# Your goal
Look through the data for the string "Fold". Copy every line where it is found.
::: Recorded data :::
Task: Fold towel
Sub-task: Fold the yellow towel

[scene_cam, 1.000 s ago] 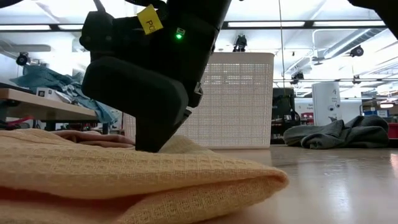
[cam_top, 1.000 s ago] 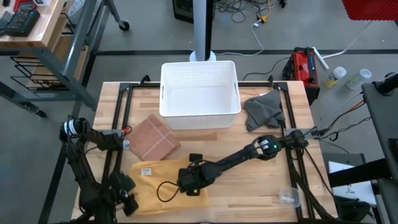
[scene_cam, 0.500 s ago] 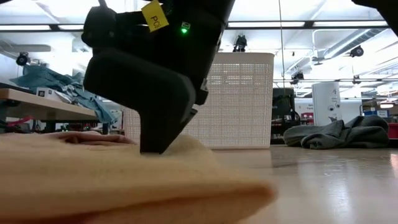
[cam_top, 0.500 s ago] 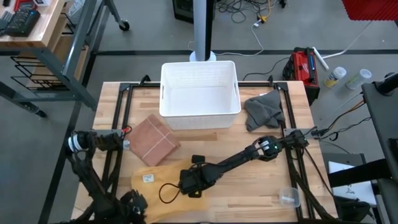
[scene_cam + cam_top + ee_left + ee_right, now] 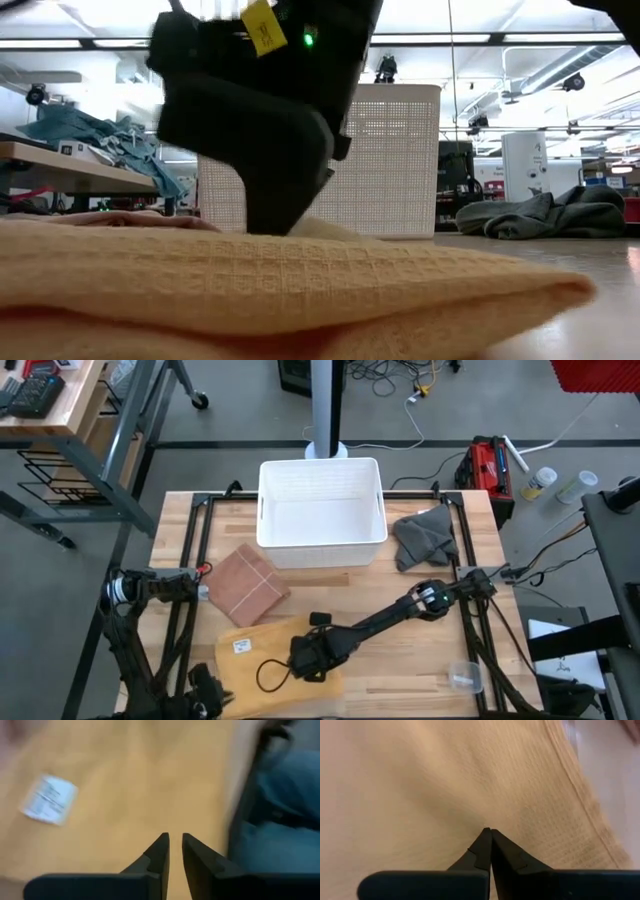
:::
# Answer space
Task: Fold towel
Sub-task: Fold the yellow towel

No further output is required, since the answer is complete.